● Directions: Transcribe the records below exactly as they appear.
*** Opening of Supplied entries ***
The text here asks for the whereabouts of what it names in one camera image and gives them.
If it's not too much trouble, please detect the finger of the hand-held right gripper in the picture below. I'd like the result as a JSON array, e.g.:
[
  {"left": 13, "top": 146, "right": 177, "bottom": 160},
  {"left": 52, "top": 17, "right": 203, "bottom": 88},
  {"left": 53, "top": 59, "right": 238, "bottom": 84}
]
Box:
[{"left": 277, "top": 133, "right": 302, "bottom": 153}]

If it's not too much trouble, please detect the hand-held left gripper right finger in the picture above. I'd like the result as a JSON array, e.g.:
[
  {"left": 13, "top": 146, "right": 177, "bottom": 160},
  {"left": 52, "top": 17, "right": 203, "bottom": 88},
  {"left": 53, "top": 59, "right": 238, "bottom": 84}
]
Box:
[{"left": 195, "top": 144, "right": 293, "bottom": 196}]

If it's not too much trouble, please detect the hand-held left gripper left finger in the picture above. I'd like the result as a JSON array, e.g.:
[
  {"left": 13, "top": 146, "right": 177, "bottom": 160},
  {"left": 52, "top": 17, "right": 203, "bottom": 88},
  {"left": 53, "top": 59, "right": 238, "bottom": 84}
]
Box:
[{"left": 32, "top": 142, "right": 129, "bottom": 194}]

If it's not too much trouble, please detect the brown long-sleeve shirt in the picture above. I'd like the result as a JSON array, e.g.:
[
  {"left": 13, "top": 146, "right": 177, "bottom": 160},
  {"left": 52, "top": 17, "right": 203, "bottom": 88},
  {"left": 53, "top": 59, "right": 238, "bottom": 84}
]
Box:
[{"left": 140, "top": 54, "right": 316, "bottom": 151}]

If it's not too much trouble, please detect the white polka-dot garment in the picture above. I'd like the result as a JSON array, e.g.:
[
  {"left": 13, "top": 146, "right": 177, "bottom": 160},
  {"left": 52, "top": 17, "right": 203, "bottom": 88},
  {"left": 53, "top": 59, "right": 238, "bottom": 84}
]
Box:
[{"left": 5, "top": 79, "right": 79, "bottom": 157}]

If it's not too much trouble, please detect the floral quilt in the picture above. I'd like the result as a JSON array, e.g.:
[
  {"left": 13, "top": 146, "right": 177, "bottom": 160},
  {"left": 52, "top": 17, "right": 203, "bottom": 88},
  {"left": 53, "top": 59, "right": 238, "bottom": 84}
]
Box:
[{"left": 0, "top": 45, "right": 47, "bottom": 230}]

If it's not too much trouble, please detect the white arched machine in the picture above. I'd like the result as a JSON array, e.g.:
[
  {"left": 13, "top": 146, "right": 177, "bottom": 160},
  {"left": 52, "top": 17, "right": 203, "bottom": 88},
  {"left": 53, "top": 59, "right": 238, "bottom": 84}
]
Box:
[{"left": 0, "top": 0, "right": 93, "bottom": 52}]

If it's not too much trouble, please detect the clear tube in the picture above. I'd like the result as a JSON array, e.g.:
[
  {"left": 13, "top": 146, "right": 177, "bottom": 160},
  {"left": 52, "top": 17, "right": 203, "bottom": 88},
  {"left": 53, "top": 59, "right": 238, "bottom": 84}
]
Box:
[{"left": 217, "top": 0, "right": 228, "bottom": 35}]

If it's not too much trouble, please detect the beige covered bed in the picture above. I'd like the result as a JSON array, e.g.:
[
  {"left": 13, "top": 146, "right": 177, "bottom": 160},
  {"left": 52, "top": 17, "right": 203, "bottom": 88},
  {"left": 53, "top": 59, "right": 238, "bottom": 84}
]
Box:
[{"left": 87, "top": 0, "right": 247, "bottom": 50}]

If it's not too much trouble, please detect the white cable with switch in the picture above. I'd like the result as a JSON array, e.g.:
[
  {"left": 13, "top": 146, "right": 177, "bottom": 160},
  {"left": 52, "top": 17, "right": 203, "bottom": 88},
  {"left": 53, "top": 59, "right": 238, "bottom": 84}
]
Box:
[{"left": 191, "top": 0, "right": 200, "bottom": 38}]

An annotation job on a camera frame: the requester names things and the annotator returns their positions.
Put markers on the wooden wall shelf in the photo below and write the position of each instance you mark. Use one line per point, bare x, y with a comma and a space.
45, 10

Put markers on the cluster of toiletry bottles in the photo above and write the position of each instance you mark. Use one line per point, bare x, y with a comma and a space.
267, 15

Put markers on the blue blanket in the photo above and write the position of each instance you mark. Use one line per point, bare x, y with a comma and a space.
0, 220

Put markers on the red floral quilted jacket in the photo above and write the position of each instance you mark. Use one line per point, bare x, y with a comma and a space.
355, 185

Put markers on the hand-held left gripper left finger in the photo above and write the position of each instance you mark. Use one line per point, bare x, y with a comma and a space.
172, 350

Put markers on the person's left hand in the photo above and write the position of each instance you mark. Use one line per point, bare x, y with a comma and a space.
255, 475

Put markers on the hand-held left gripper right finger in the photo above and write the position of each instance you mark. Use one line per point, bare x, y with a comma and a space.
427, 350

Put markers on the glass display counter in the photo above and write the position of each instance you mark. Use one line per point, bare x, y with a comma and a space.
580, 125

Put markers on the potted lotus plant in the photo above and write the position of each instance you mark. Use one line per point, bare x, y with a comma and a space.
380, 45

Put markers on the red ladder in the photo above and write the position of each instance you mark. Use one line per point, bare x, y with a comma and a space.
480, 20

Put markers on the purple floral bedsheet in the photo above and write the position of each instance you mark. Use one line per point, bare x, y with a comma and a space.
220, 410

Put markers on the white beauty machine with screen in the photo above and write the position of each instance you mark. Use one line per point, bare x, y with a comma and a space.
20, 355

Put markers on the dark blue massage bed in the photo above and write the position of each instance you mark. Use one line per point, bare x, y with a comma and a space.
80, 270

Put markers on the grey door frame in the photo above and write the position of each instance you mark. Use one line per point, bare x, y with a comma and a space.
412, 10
*** Close of Supplied entries ***
● Solution to the problem:
The text here asks for the whereabouts of what it names in one camera image and gives them.
If it's not too much trouble, please detect the finger of the hand-held right gripper in the picture below. I'd like the result as a JSON array, e.g.:
[
  {"left": 13, "top": 146, "right": 177, "bottom": 160},
  {"left": 52, "top": 17, "right": 203, "bottom": 88},
  {"left": 53, "top": 59, "right": 238, "bottom": 84}
]
Box:
[{"left": 277, "top": 133, "right": 302, "bottom": 153}]

If it's not too much trouble, please detect the hand-held left gripper right finger in the picture above. I'd like the result as a JSON array, e.g.:
[
  {"left": 13, "top": 146, "right": 177, "bottom": 160},
  {"left": 52, "top": 17, "right": 203, "bottom": 88},
  {"left": 53, "top": 59, "right": 238, "bottom": 84}
]
Box:
[{"left": 195, "top": 144, "right": 293, "bottom": 196}]

If it's not too much trouble, please detect the hand-held left gripper left finger in the picture above. I'd like the result as a JSON array, e.g.:
[
  {"left": 13, "top": 146, "right": 177, "bottom": 160},
  {"left": 52, "top": 17, "right": 203, "bottom": 88},
  {"left": 53, "top": 59, "right": 238, "bottom": 84}
]
Box:
[{"left": 32, "top": 142, "right": 129, "bottom": 194}]

If it's not too much trouble, please detect the brown long-sleeve shirt in the picture above. I'd like the result as a JSON array, e.g.:
[
  {"left": 13, "top": 146, "right": 177, "bottom": 160},
  {"left": 52, "top": 17, "right": 203, "bottom": 88},
  {"left": 53, "top": 59, "right": 238, "bottom": 84}
]
Box:
[{"left": 140, "top": 54, "right": 316, "bottom": 151}]

If it's not too much trouble, please detect the white polka-dot garment in the picture above. I'd like the result as a JSON array, e.g.:
[
  {"left": 13, "top": 146, "right": 177, "bottom": 160},
  {"left": 52, "top": 17, "right": 203, "bottom": 88},
  {"left": 53, "top": 59, "right": 238, "bottom": 84}
]
Box:
[{"left": 5, "top": 79, "right": 79, "bottom": 157}]

If it's not too much trouble, please detect the floral quilt in the picture above. I'd like the result as a JSON array, e.g.:
[
  {"left": 13, "top": 146, "right": 177, "bottom": 160},
  {"left": 52, "top": 17, "right": 203, "bottom": 88},
  {"left": 53, "top": 59, "right": 238, "bottom": 84}
]
Box:
[{"left": 0, "top": 45, "right": 47, "bottom": 230}]

If it's not too much trouble, please detect the white arched machine in the picture above. I'd like the result as a JSON array, e.g.:
[
  {"left": 13, "top": 146, "right": 177, "bottom": 160},
  {"left": 52, "top": 17, "right": 203, "bottom": 88},
  {"left": 53, "top": 59, "right": 238, "bottom": 84}
]
Box:
[{"left": 0, "top": 0, "right": 93, "bottom": 52}]

If it's not too much trouble, please detect the clear tube in the picture above. I'd like the result as a JSON array, e.g.:
[
  {"left": 13, "top": 146, "right": 177, "bottom": 160},
  {"left": 52, "top": 17, "right": 203, "bottom": 88},
  {"left": 53, "top": 59, "right": 238, "bottom": 84}
]
Box:
[{"left": 217, "top": 0, "right": 228, "bottom": 35}]

If it's not too much trouble, please detect the beige covered bed in the picture above. I'd like the result as a JSON array, e.g.:
[
  {"left": 13, "top": 146, "right": 177, "bottom": 160},
  {"left": 52, "top": 17, "right": 203, "bottom": 88},
  {"left": 53, "top": 59, "right": 238, "bottom": 84}
]
Box:
[{"left": 87, "top": 0, "right": 247, "bottom": 50}]

If it's not too much trouble, please detect the white cable with switch in the picture above. I'd like the result as a JSON array, e.g.:
[
  {"left": 13, "top": 146, "right": 177, "bottom": 160},
  {"left": 52, "top": 17, "right": 203, "bottom": 88},
  {"left": 53, "top": 59, "right": 238, "bottom": 84}
]
Box:
[{"left": 191, "top": 0, "right": 200, "bottom": 38}]

An annotation job on a camera frame: the requester names things and the annotator returns their positions.
Put markers on the wooden wall shelf in the photo below and write the position of each instance you mark. Use one line per point, bare x, y with a comma and a space.
45, 10

Put markers on the cluster of toiletry bottles in the photo above and write the position of each instance you mark. Use one line per point, bare x, y with a comma and a space.
267, 15

Put markers on the blue blanket in the photo above and write the position of each instance you mark. Use one line per point, bare x, y with a comma and a space.
0, 220

Put markers on the red floral quilted jacket in the photo above and write the position of each instance you mark. Use one line per point, bare x, y with a comma and a space.
355, 185

Put markers on the hand-held left gripper left finger in the photo above and write the position of each instance you mark. Use one line per point, bare x, y with a comma and a space.
172, 350

Put markers on the person's left hand in the photo above and write the position of each instance you mark. Use one line per point, bare x, y with a comma and a space.
255, 475

Put markers on the hand-held left gripper right finger in the photo above and write the position of each instance you mark. Use one line per point, bare x, y with a comma and a space.
427, 350

Put markers on the glass display counter in the photo above and write the position of each instance you mark. Use one line per point, bare x, y with a comma and a space.
580, 125

Put markers on the potted lotus plant in the photo above and write the position of each instance you mark. Use one line per point, bare x, y with a comma and a space.
380, 45

Put markers on the red ladder in the photo above and write the position of each instance you mark. Use one line per point, bare x, y with a comma and a space.
480, 20

Put markers on the purple floral bedsheet in the photo above and write the position of each instance you mark. Use one line per point, bare x, y with a comma and a space.
220, 410

Put markers on the white beauty machine with screen in the photo above and write the position of each instance you mark. Use one line per point, bare x, y with a comma and a space.
20, 355

Put markers on the dark blue massage bed in the photo above and write the position of each instance you mark. Use one line per point, bare x, y with a comma and a space.
80, 270

Put markers on the grey door frame in the photo above and write the position of each instance you mark. Use one line per point, bare x, y with a comma and a space.
412, 10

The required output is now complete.